Dataset records:
--------------------
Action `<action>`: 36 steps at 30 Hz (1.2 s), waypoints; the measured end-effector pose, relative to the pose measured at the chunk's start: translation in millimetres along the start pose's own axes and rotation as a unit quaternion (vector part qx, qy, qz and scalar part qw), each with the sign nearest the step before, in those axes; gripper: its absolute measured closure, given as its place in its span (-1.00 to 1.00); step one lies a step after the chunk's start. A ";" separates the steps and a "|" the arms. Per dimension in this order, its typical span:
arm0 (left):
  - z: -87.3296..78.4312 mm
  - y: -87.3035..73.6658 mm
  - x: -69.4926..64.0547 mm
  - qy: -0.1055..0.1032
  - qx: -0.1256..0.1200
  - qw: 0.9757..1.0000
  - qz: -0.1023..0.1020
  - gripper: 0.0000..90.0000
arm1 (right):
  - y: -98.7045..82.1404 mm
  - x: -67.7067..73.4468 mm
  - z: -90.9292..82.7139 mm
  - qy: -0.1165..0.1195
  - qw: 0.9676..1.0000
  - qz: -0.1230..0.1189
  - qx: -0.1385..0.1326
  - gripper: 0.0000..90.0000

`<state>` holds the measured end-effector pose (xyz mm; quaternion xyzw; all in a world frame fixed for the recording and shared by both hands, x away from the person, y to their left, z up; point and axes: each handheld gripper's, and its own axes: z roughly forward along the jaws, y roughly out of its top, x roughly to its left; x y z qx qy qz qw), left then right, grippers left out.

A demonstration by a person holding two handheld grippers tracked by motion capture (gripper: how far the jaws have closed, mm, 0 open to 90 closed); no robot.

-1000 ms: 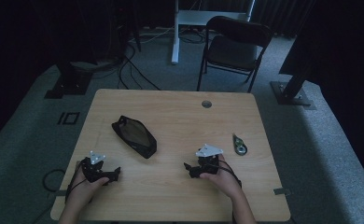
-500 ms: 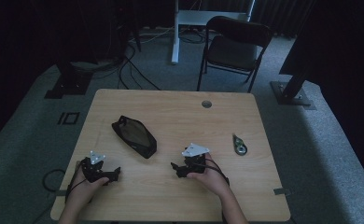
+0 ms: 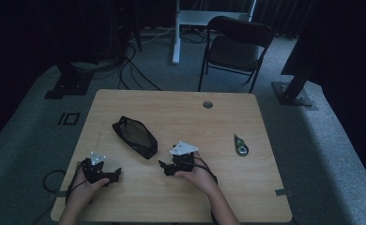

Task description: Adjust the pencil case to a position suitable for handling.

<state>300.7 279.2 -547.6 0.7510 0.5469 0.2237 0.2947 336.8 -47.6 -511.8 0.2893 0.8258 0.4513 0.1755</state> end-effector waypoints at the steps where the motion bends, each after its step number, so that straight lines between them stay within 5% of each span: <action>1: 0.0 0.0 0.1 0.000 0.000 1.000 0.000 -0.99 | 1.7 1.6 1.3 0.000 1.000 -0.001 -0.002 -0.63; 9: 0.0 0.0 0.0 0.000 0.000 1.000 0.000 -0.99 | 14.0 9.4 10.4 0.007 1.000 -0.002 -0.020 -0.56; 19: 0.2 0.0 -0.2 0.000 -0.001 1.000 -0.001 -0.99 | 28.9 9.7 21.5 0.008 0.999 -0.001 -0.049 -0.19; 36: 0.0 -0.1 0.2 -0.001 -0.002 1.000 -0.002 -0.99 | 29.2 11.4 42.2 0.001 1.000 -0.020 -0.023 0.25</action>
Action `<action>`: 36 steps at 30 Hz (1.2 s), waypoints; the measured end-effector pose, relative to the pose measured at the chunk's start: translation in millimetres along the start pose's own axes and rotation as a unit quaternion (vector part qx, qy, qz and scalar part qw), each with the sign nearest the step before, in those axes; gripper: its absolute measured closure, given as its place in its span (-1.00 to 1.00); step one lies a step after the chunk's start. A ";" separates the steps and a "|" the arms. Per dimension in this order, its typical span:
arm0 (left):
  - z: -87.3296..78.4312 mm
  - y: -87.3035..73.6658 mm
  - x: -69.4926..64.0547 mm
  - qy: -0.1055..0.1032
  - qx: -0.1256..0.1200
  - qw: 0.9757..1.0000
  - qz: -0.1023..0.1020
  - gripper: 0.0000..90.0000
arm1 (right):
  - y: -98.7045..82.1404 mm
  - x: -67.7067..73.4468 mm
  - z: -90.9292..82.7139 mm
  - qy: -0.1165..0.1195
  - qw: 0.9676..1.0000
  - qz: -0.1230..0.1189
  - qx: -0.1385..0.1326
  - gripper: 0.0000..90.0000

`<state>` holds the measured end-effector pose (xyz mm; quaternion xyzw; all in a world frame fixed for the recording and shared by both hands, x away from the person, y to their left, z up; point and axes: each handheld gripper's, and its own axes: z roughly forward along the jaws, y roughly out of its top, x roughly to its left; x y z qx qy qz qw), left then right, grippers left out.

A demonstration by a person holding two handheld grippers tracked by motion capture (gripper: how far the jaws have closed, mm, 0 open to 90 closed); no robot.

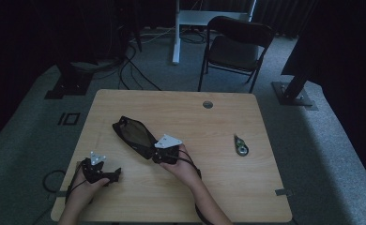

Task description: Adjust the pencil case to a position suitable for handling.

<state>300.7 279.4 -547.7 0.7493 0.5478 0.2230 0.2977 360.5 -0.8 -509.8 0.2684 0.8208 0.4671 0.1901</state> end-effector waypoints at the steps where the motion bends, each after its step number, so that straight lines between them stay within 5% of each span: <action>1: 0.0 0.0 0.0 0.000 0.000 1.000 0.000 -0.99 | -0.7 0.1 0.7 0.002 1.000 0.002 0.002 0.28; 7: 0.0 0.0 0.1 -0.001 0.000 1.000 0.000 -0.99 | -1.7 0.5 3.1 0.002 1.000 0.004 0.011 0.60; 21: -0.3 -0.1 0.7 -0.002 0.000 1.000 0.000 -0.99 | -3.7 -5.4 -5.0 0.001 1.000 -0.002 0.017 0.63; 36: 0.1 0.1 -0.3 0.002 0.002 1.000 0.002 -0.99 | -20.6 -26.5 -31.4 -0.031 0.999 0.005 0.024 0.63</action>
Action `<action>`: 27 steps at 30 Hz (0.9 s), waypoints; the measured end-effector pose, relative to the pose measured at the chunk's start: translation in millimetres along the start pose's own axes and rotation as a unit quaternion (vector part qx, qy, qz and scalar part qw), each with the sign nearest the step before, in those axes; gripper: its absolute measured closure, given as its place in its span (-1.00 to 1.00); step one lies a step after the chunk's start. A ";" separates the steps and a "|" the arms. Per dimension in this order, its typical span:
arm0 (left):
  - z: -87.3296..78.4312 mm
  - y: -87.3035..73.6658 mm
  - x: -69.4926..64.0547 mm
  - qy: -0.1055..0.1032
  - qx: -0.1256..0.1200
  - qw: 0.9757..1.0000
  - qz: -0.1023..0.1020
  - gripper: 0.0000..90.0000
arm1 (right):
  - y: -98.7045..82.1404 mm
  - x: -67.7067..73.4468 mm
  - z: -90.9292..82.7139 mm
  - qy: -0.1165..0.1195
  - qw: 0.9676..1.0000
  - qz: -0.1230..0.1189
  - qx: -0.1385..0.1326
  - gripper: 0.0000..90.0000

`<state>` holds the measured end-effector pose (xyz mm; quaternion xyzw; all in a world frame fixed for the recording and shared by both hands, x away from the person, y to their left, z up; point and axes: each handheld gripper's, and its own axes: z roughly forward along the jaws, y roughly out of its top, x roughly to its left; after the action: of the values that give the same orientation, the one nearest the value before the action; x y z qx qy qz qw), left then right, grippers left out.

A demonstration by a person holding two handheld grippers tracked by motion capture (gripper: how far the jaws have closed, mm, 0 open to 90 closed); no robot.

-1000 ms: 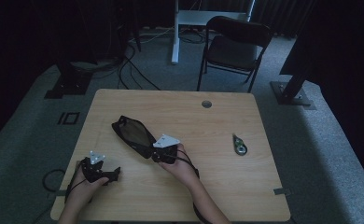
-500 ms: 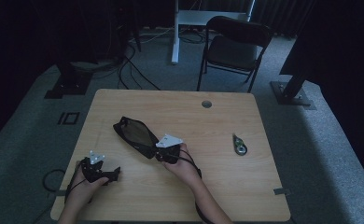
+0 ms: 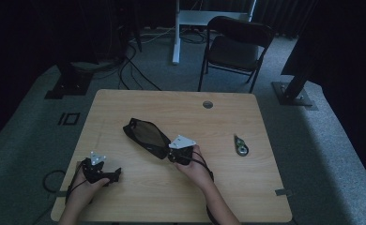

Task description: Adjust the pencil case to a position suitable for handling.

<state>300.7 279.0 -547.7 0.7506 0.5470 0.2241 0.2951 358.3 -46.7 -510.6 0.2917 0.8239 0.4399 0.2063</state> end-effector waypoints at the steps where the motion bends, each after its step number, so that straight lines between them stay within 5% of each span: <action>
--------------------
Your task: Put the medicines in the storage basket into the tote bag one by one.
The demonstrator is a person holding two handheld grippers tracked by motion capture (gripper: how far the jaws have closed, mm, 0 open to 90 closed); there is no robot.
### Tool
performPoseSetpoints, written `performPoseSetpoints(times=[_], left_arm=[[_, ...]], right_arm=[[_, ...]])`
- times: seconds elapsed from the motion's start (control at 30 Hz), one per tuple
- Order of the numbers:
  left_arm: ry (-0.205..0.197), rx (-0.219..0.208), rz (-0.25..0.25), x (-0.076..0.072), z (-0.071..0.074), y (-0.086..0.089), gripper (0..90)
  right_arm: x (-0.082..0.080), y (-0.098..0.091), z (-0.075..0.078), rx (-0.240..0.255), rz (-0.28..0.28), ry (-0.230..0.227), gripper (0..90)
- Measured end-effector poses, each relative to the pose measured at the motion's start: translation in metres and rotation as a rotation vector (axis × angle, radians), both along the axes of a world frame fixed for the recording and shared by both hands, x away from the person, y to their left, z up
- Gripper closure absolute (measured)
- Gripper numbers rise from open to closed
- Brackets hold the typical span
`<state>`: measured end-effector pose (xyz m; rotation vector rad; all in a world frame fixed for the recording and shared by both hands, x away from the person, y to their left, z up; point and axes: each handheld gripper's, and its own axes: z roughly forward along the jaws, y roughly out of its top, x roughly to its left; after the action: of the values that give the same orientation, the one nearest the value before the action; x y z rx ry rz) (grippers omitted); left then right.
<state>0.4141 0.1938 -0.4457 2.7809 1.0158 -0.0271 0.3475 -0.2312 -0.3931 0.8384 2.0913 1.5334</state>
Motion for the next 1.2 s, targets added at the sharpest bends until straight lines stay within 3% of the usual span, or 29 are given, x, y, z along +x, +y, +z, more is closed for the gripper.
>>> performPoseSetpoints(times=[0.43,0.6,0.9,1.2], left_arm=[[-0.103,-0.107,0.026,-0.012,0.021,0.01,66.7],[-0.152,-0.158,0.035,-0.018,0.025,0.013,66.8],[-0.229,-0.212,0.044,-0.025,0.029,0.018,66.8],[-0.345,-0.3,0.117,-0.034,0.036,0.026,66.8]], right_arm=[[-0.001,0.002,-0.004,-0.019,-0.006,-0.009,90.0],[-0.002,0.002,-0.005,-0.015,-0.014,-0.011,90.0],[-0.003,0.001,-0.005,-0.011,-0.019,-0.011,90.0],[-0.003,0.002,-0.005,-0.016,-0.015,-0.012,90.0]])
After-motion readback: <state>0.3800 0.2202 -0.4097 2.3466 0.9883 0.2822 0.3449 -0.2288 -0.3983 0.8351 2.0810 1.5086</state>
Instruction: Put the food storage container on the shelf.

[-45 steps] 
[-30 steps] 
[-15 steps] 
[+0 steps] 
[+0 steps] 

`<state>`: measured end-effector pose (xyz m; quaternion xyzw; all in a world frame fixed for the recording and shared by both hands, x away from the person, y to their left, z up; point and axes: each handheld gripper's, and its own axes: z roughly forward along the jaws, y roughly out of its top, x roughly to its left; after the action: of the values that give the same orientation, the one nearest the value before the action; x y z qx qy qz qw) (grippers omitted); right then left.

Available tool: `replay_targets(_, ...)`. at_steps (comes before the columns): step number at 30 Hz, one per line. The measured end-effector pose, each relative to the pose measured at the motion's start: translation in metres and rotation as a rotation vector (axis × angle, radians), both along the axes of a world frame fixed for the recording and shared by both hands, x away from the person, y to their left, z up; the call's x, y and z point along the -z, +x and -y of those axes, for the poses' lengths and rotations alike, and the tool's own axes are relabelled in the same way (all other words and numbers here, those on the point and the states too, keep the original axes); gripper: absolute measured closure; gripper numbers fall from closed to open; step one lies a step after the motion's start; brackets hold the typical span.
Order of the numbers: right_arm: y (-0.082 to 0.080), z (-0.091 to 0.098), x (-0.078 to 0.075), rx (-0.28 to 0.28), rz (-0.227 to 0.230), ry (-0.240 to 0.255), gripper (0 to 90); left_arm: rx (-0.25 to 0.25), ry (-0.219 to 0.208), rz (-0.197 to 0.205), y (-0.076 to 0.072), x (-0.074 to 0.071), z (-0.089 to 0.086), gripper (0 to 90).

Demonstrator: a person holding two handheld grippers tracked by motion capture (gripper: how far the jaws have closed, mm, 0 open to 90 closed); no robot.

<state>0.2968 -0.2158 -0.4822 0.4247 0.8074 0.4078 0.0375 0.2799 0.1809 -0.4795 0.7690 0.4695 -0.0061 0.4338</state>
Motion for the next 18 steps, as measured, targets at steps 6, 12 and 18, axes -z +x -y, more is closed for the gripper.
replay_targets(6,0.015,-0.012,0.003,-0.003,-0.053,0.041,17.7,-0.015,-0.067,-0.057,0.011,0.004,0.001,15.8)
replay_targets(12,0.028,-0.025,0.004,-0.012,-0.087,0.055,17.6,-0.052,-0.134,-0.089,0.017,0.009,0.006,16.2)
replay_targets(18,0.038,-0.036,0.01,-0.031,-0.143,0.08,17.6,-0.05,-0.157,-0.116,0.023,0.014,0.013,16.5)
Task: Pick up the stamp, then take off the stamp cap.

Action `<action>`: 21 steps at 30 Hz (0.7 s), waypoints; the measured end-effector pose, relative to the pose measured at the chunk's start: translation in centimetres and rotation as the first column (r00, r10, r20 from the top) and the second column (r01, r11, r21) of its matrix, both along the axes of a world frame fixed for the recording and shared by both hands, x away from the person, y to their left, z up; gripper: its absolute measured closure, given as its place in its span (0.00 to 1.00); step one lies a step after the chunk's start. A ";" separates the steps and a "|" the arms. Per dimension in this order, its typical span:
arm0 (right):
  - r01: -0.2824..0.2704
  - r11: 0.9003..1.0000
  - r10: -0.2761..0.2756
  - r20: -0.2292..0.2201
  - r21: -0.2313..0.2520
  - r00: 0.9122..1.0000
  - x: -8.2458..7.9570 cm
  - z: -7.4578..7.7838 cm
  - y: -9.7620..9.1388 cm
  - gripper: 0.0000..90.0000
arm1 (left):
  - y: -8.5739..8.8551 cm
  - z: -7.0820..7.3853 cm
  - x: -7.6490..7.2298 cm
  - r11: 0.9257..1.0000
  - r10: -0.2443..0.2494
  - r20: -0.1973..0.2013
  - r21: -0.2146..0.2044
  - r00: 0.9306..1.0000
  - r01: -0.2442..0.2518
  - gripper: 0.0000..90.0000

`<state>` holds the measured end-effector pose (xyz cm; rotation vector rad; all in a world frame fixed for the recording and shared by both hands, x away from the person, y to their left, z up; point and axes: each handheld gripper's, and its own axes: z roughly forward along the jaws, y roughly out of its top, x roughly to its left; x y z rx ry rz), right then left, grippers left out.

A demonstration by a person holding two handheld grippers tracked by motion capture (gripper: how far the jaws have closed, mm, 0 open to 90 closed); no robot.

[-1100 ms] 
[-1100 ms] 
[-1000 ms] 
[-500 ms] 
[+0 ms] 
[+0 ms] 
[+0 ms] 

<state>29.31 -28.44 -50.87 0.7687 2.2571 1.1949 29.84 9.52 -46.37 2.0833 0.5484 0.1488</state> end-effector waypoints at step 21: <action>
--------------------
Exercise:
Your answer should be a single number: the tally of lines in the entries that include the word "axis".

Completed exercise:
2